Reproduce the listing below exactly. Pictures do not belong in the copy.
----
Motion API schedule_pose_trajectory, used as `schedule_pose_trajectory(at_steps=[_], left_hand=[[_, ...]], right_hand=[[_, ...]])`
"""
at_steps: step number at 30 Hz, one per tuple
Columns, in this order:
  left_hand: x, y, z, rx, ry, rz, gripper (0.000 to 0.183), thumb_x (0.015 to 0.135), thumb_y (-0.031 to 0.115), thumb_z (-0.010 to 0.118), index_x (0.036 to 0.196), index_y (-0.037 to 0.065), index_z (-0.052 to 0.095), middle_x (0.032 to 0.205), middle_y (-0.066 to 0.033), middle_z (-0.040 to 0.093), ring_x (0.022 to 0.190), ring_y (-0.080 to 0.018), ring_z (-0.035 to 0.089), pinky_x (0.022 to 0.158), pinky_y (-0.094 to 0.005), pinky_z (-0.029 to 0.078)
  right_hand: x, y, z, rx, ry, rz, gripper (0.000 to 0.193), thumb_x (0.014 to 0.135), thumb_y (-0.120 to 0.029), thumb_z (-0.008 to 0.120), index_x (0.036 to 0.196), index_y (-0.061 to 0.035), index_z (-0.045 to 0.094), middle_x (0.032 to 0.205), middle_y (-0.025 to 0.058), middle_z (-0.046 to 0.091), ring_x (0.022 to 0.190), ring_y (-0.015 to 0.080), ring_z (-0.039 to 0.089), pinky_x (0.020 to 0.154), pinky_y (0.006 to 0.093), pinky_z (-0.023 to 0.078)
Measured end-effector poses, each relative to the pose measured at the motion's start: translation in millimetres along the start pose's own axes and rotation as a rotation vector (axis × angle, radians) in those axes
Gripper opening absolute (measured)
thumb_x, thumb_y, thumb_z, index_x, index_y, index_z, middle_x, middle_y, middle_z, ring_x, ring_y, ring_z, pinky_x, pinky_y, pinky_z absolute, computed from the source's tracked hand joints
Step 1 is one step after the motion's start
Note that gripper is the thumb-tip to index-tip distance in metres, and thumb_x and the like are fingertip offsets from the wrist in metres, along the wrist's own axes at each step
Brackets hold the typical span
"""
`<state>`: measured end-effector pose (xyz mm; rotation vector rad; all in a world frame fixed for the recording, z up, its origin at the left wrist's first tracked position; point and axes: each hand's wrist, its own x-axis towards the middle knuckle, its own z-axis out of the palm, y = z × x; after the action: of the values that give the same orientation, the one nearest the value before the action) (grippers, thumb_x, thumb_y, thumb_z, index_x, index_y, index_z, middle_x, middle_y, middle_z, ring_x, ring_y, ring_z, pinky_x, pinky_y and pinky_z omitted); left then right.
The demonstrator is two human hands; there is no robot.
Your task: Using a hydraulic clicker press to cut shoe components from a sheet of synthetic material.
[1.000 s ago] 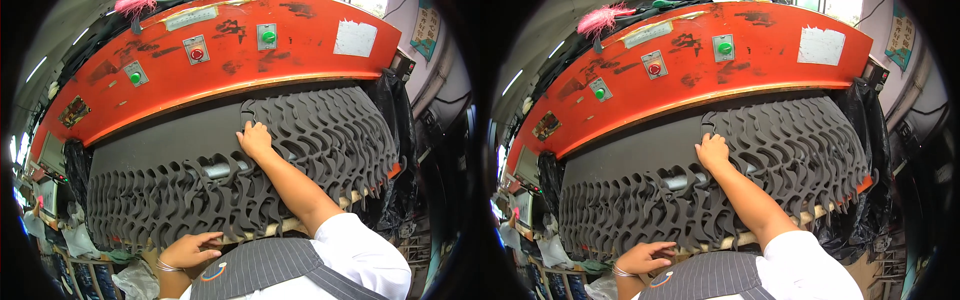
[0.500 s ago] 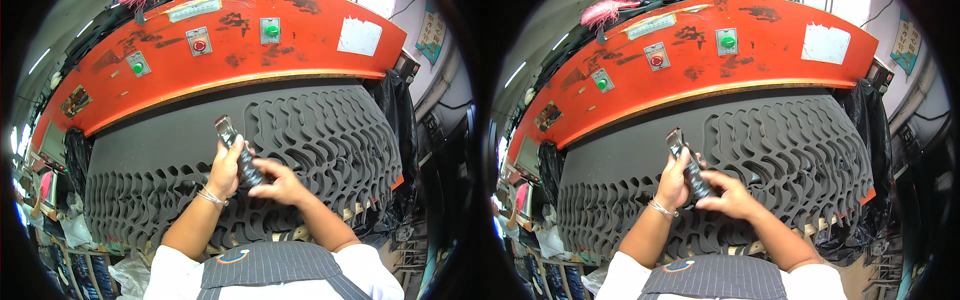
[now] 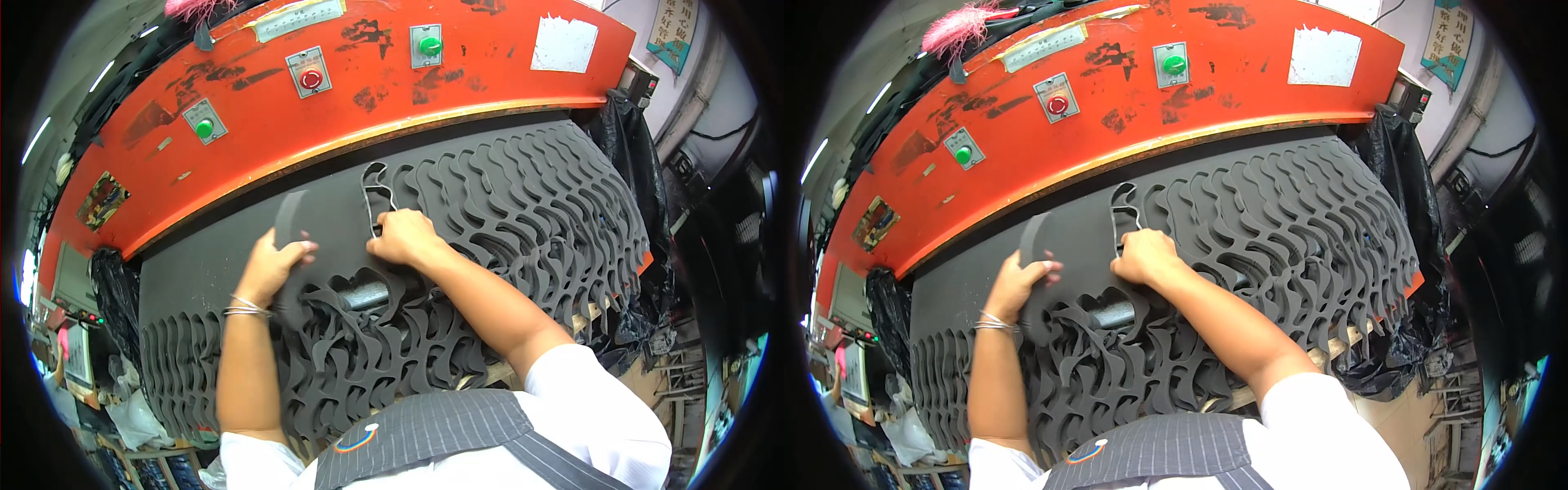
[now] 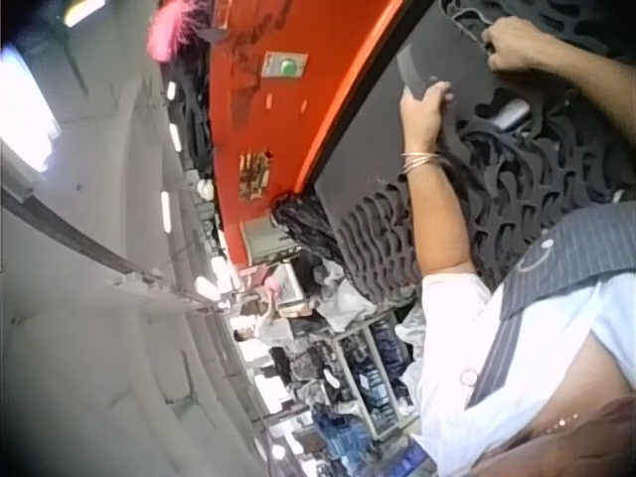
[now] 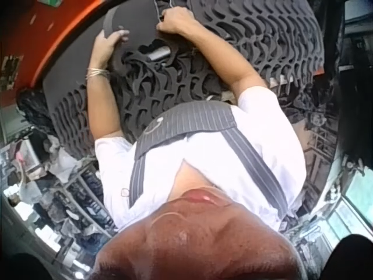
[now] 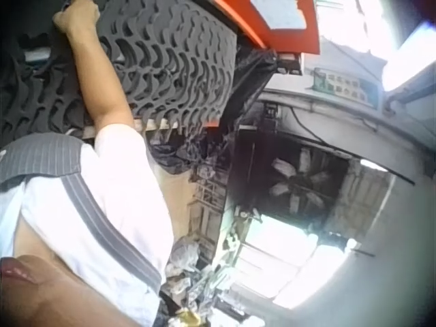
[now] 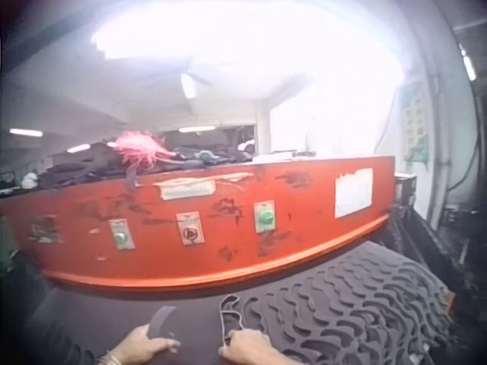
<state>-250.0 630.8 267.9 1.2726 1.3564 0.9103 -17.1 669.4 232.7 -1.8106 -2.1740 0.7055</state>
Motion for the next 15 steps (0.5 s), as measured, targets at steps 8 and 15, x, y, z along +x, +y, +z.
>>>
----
§ **Task result**:
Motion API schedule_pose_trajectory, used as `schedule_pose_trajectory(at_steps=[_], left_hand=[[_, ...]], right_hand=[[_, ...]])`
"""
at_steps: step number at 30 Hz, one per tuple
Columns, in this order:
  left_hand: x, y, z, rx, ry, rz, gripper (0.000 to 0.183), thumb_x (0.015 to 0.135), thumb_y (-0.031 to 0.115), thumb_z (-0.010 to 0.118), index_x (0.036 to 0.196), index_y (-0.037 to 0.065), index_z (-0.052 to 0.095), middle_x (0.032 to 0.205), middle_y (-0.066 to 0.033), middle_z (-0.040 to 0.093), ring_x (0.022 to 0.190), ring_y (-0.080 to 0.018), ring_z (-0.035 to 0.089), pinky_x (0.022 to 0.158), pinky_y (-0.094 to 0.005), pinky_z (-0.029 to 0.078)
  right_hand: x, y, z, rx, ry, rz, gripper (0.000 to 0.193), thumb_x (0.014 to 0.135), thumb_y (-0.120 to 0.029), thumb_z (-0.008 to 0.120), index_x (0.036 to 0.196), index_y (-0.061 to 0.035), index_z (-0.045 to 0.094), middle_x (0.032 to 0.205), middle_y (-0.025 to 0.058), middle_z (-0.046 to 0.091), ring_x (0.022 to 0.190), ring_y (-0.015 to 0.080), ring_z (-0.039 to 0.089), pinky_x (0.020 to 0.154), pinky_y (0.006 to 0.093), pinky_z (-0.023 to 0.078)
Measured end-effector poses, each relative to the pose measured at the motion's start: translation in millimetres along the start pose's own axes and rotation as a rotation vector (axis × angle, radians) in those axes
Gripper opening absolute (measured)
thumb_x, thumb_y, thumb_z, index_x, index_y, index_z, middle_x, middle_y, middle_z, ring_x, ring_y, ring_z, pinky_x, pinky_y, pinky_z absolute, computed from the source's tracked hand joints
Step 1 is one step after the motion's start
Note that gripper is the thumb-tip to index-tip distance in metres, and thumb_x and the like are fingertip offsets from the wrist in metres, along the wrist's own axes at each step
Brackets hold the typical span
"""
`<state>`: measured end-effector pose (xyz mm; rotation vector rad; all in a world frame fixed for the recording, z up, its origin at the left wrist's first tracked position; point and axes: each hand's wrist, its own x-axis towards the middle knuckle, its own z-axis out of the palm, y = z × x; after the action: of the values that give the same orientation, the one nearest the value before the action) (grippers, thumb_x, thumb_y, thumb_z, index_x, index_y, index_z, middle_x, middle_y, middle_z, ring_x, ring_y, ring_z, pinky_x, pinky_y and pinky_z omitted); left then right.
The demonstrator is two human hands; there is no robot.
Your task: Using a hydraulic clicker press to cut shoe components from a sheet of synthetic material.
[1.000 s ago] 
[0.500 s ago] 
[now] 
[now] 
[now] 
[now] 
[now] 
<state>-250.0 630.8 267.9 1.2726 1.3564 0.9103 -17.1 669.4 232.7 -1.8106 -2.1740 0.7055</state>
Motion for the next 15 steps (0.5 s), as measured, targets at steps 8 and 15, x, y, z along +x, +y, +z.
>>>

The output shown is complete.